Personal information
- Full name: William Baldock
- Born: 1815 Bapchild, Kent, England
- Died: 23 June 1878 (aged 62/63) Surbiton, Surrey, England
- Batting: Unknown
- Relations: William Baldock junior (son) William Baldock (grandson)

Career statistics
| Competition | First-class |
| Matches | 8 |
| Runs scored | 127 |
| Batting average | 10.58 |
| 100s/50s | –/– |
| Top score | 28 |
| Catches/stumpings | 2/– |
- Source: Cricinfo, 19 July 2020

= William Baldock (cricketer, born 1815) =

English cricketer

William Baldock (1815 – 23 June 1878) was an English first-class cricketer.

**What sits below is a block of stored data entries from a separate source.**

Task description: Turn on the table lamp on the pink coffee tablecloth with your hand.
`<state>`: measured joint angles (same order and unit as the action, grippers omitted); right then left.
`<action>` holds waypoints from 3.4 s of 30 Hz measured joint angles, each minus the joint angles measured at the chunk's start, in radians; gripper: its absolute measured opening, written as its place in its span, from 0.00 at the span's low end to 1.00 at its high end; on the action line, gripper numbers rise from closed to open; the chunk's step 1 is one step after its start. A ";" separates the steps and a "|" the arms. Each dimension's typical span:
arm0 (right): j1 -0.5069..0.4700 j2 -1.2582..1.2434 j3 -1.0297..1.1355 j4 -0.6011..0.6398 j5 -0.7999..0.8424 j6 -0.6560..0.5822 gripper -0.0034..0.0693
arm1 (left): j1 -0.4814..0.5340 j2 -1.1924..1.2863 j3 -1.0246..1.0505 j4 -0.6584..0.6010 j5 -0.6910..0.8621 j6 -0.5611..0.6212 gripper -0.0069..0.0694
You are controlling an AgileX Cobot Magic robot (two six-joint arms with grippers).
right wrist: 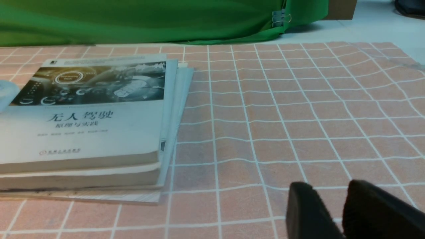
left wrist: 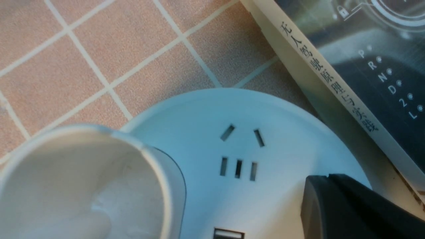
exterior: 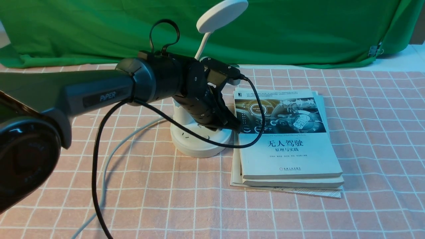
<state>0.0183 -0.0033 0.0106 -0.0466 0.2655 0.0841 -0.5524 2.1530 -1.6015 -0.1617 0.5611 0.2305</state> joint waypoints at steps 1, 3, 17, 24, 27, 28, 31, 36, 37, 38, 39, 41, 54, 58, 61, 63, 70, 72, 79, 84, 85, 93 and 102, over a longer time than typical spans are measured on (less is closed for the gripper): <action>0.000 0.000 0.000 0.000 0.000 0.000 0.37 | 0.000 0.001 -0.001 0.000 0.002 0.000 0.12; 0.000 0.000 0.000 0.000 0.000 0.000 0.37 | 0.000 0.001 -0.001 0.000 0.003 0.000 0.12; 0.000 0.000 0.000 0.000 0.000 0.000 0.37 | 0.000 -0.245 0.029 0.093 0.180 -0.106 0.12; 0.000 0.000 0.000 0.000 0.000 0.000 0.37 | 0.000 -0.522 0.194 0.104 0.226 -0.162 0.12; 0.000 0.000 0.000 0.000 0.000 0.000 0.37 | 0.000 -0.644 0.339 0.104 0.191 -0.194 0.12; 0.000 0.000 0.000 0.000 0.000 0.000 0.37 | 0.000 -0.707 0.397 0.104 0.176 -0.208 0.12; 0.000 0.000 0.000 0.000 0.000 0.000 0.37 | 0.000 -0.834 0.529 0.104 0.153 -0.243 0.12; 0.000 0.000 0.000 0.000 0.000 0.000 0.37 | 0.000 -1.095 0.758 0.104 0.105 -0.320 0.12; 0.000 0.000 0.000 0.000 0.000 0.000 0.37 | 0.000 -1.149 0.795 0.104 0.089 -0.333 0.12; 0.000 0.000 0.000 0.000 0.000 0.000 0.37 | 0.000 -1.203 0.829 0.104 0.074 -0.342 0.12; 0.000 0.000 0.000 0.000 0.000 0.000 0.37 | 0.000 -1.256 0.859 0.104 0.057 -0.349 0.12; 0.000 0.000 0.000 0.000 0.000 0.000 0.37 | 0.000 -1.334 0.902 0.105 0.021 -0.359 0.12; 0.000 0.000 0.000 0.000 0.000 0.000 0.37 | 0.000 -1.627 0.986 0.142 -0.041 -0.363 0.12; 0.000 0.000 0.000 0.000 0.000 0.000 0.37 | 0.000 -1.630 0.986 0.173 -0.048 -0.363 0.12; 0.000 0.000 0.000 0.000 0.000 0.000 0.37 | 0.000 -1.634 1.001 0.191 -0.078 -0.363 0.12; 0.000 0.000 0.000 0.000 0.000 0.000 0.37 | 0.007 -1.657 1.046 0.217 -0.142 -0.363 0.12; 0.000 0.000 0.000 0.000 0.001 0.000 0.37 | 0.250 -1.856 1.317 0.200 -0.474 -0.363 0.12; 0.000 0.000 0.000 0.000 0.000 0.000 0.37 | 0.338 -1.912 1.388 0.185 -0.532 -0.363 0.12; 0.000 0.000 0.000 0.000 0.000 0.000 0.37 | 0.613 -2.113 1.596 0.162 -0.598 -0.369 0.12; 0.000 0.000 0.000 0.000 0.000 0.000 0.37 | 0.658 -2.151 1.605 0.156 -0.555 -0.384 0.12; 0.000 0.000 0.000 0.000 0.000 0.000 0.37 | 0.660 -2.152 1.607 0.156 -0.531 -0.384 0.12; 0.000 0.000 0.000 0.000 0.000 0.000 0.37 | 0.649 -2.152 1.607 0.155 -0.436 -0.383 0.12; 0.000 0.000 0.000 0.000 0.000 0.000 0.37 | 0.585 -2.153 1.607 0.138 -0.360 -0.350 0.12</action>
<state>0.0183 -0.0033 0.0106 -0.0466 0.2655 0.0841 0.0328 -0.0005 0.0051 -0.0240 0.2014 -0.1191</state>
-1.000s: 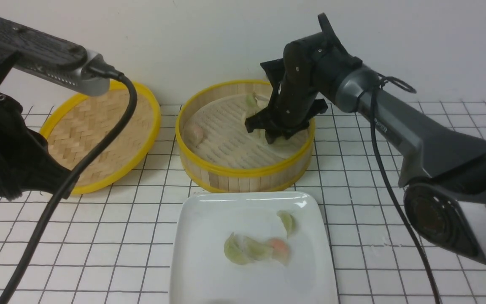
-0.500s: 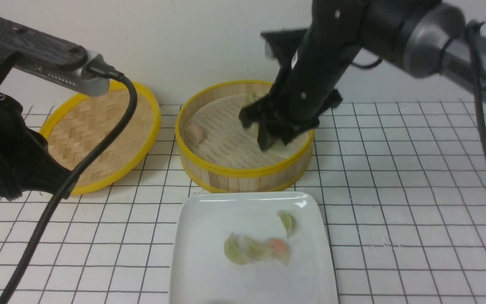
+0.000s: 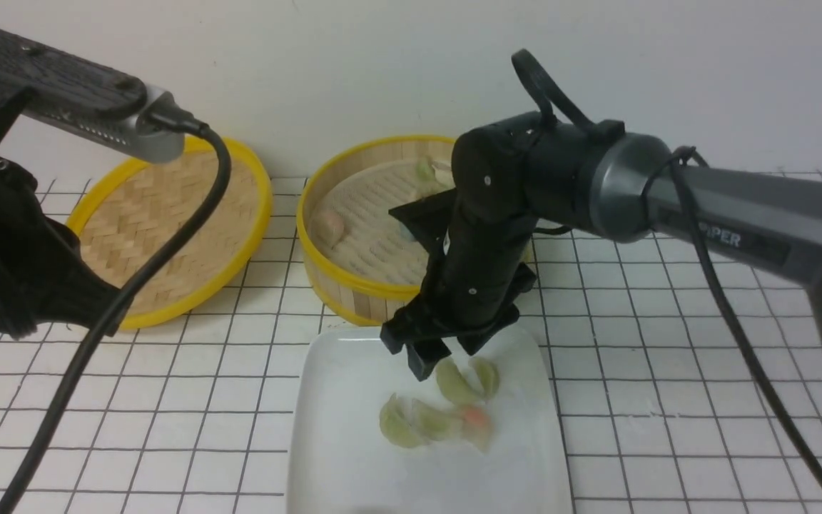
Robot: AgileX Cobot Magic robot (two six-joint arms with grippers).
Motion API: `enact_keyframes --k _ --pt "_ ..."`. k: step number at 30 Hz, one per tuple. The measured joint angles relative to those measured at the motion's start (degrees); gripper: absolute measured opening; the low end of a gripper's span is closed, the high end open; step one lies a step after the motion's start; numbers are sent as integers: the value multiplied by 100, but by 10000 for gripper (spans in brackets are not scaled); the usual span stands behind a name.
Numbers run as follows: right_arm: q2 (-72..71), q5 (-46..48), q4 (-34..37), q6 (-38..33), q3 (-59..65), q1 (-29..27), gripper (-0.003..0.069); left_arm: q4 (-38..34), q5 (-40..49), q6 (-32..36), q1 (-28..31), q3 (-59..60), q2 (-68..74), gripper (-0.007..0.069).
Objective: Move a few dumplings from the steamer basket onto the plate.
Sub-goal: Use the right arm to put the dumpling into the plate, then use the right arm to grab a dumpling from inside the steamer
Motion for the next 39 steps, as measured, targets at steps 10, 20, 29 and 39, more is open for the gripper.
enact_keyframes --k 10,20,29,39 --pt "918 -473 -575 338 -2156 -966 597 2 0 0 0 0 0 -6" --pt "2433 -362 -383 386 -3917 -1232 565 2 0 0 0 0 0 -6" --pt "2678 -400 43 128 -4040 -1237 484 2 0 0 0 0 0 -6" --pt "2634 476 -16 0 -4727 -1247 251 2 0 0 0 0 0 -6"
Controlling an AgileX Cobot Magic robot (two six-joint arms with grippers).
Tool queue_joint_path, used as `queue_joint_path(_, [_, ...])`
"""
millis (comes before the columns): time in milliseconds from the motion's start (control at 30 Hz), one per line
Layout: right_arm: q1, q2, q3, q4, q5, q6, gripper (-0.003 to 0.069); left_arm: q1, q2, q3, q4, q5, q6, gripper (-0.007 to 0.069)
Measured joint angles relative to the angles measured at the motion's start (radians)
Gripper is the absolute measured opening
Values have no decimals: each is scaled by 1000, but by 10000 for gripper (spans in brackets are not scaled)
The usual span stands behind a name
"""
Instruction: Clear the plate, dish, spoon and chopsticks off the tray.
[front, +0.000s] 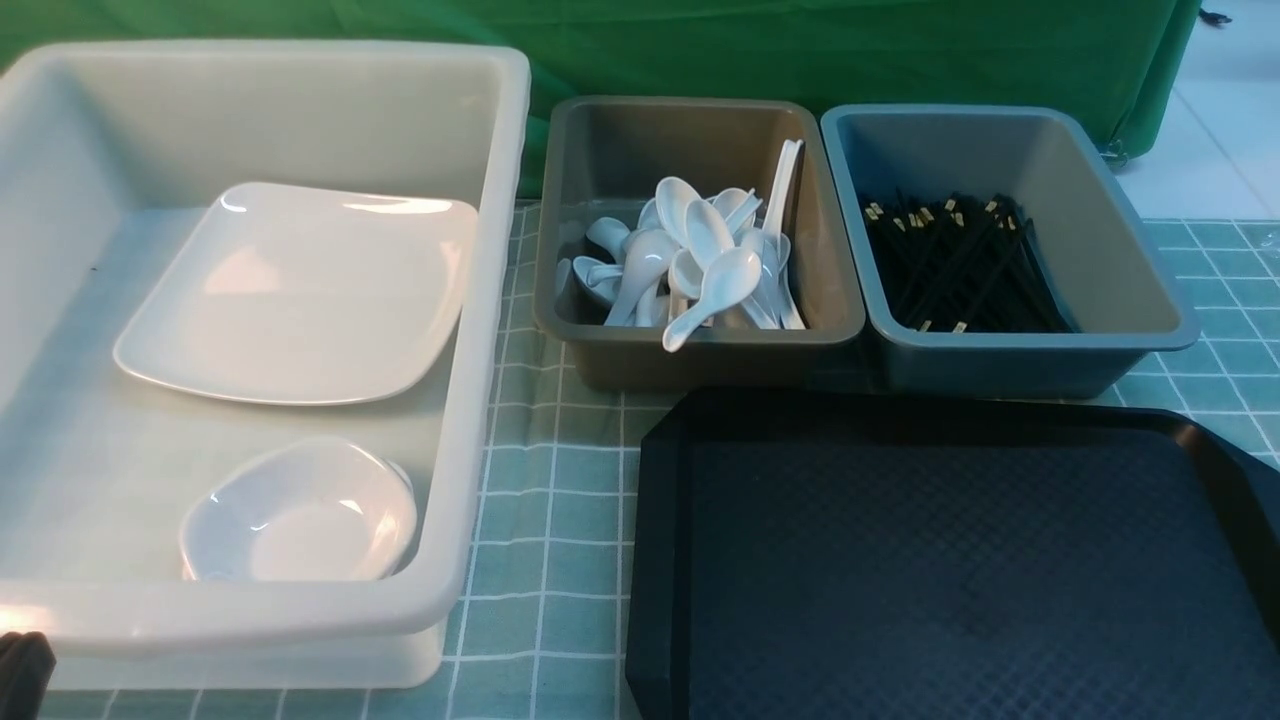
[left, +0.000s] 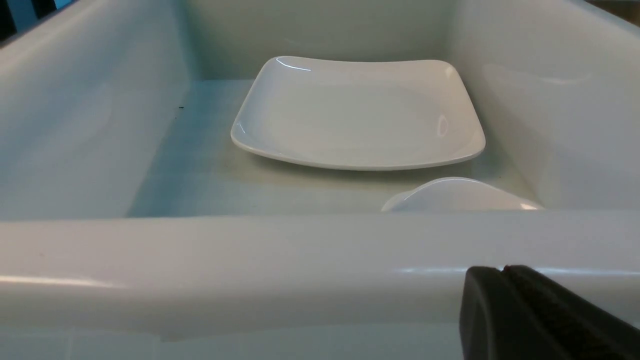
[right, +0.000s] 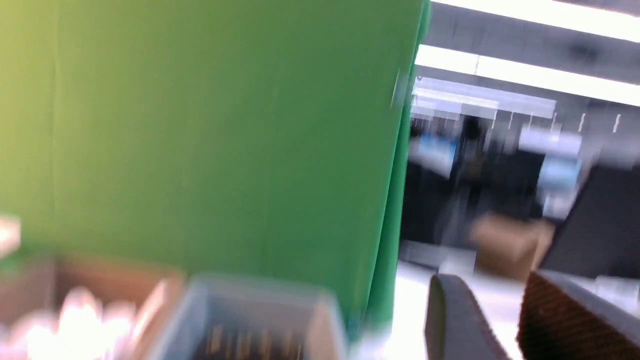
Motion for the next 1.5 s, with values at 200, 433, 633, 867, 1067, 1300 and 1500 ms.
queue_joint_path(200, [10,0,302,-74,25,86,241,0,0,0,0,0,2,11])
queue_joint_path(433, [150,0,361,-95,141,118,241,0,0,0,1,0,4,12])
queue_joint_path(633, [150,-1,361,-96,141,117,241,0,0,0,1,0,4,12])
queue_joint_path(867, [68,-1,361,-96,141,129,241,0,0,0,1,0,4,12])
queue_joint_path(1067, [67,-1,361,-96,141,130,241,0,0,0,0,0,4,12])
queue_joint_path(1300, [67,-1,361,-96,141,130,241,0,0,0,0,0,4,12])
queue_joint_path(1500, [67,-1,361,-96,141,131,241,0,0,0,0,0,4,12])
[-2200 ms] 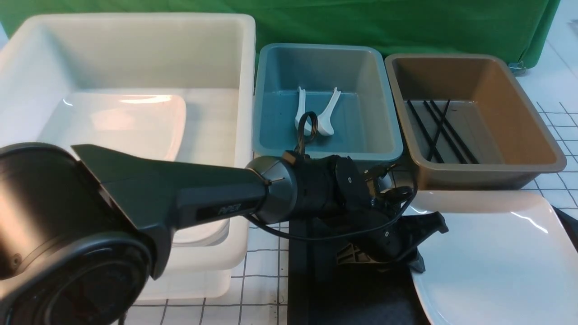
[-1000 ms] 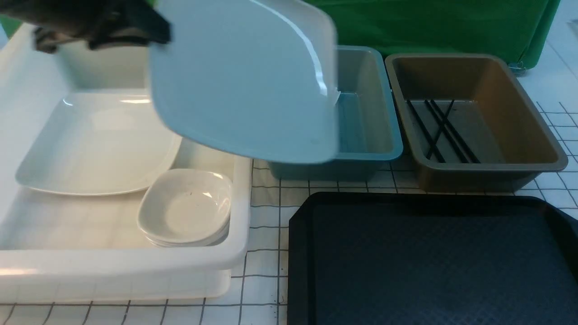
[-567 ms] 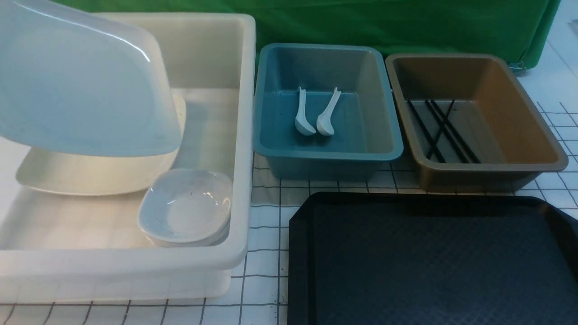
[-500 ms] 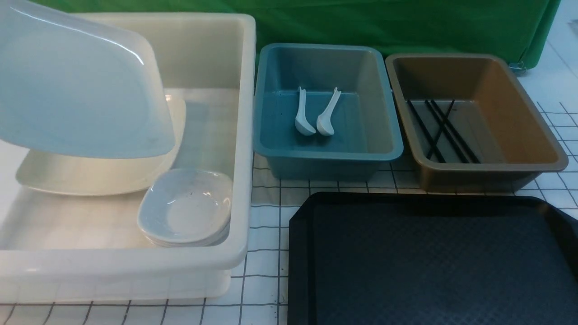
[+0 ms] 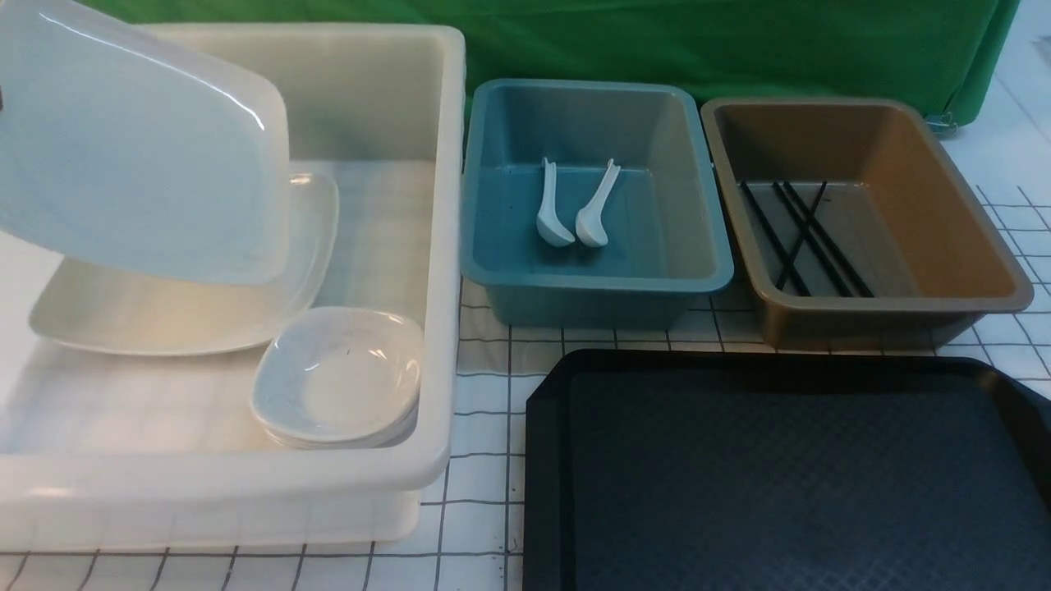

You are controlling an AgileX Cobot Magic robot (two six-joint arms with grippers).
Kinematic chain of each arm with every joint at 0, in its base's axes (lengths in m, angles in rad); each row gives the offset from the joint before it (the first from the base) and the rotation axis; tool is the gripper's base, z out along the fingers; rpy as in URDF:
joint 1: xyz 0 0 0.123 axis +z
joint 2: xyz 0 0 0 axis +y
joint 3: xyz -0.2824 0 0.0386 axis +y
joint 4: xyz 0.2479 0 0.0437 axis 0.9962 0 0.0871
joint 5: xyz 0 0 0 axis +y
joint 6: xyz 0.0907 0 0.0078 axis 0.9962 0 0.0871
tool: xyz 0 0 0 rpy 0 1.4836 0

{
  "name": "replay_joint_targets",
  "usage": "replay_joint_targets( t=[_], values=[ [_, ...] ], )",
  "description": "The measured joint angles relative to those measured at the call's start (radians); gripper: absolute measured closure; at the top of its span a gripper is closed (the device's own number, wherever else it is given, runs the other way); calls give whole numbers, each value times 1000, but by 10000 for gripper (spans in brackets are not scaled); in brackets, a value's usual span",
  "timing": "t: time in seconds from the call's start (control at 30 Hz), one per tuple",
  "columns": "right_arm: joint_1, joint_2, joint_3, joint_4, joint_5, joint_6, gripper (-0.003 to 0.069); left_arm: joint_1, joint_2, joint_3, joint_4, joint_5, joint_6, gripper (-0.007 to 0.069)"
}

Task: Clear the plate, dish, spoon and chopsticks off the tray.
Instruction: Use the left arm to put the plate into the large storage box on the left

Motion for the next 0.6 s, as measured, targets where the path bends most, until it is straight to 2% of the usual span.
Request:
replay_joint_targets(
  t=[0.13, 0.4, 0.6],
  values=[
    [0, 0, 0, 0, 0, 0, 578, -31, 29, -6, 97, 12, -10, 600],
    [0, 0, 0, 0, -6, 0, 572, -65, 63, -6, 137, -2, -21, 607],
    [0, 0, 0, 0, -14, 0, 565, -88, 98, -7, 199, -10, 15, 610]
  ],
)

The son of William Henry Baldock, was born in Kent at Bapchild and made his debut in first-class cricket for the Gentlemen of Kent against the Gentlemen of England at Lord's in 1842. He made a further seven appearances in the fixture between 1842–49, scoring 127 runs in his eight first-class matches for the Gentlemen of Kent, which he made at an average of 10.58 and with a high score of 28. In addition to playing first-class cricket, Baldock also served in the 35th (Royal Sussex) Regiment of Foot, having formerly served in the East Kent Yeomanry from 1840 as a cornet. Baldock died at Surbiton in June 1878, and was survived by his son, William junior, who played first-class cricket for Hampshire. His grandson, also called William, played first-class cricket for Somerset.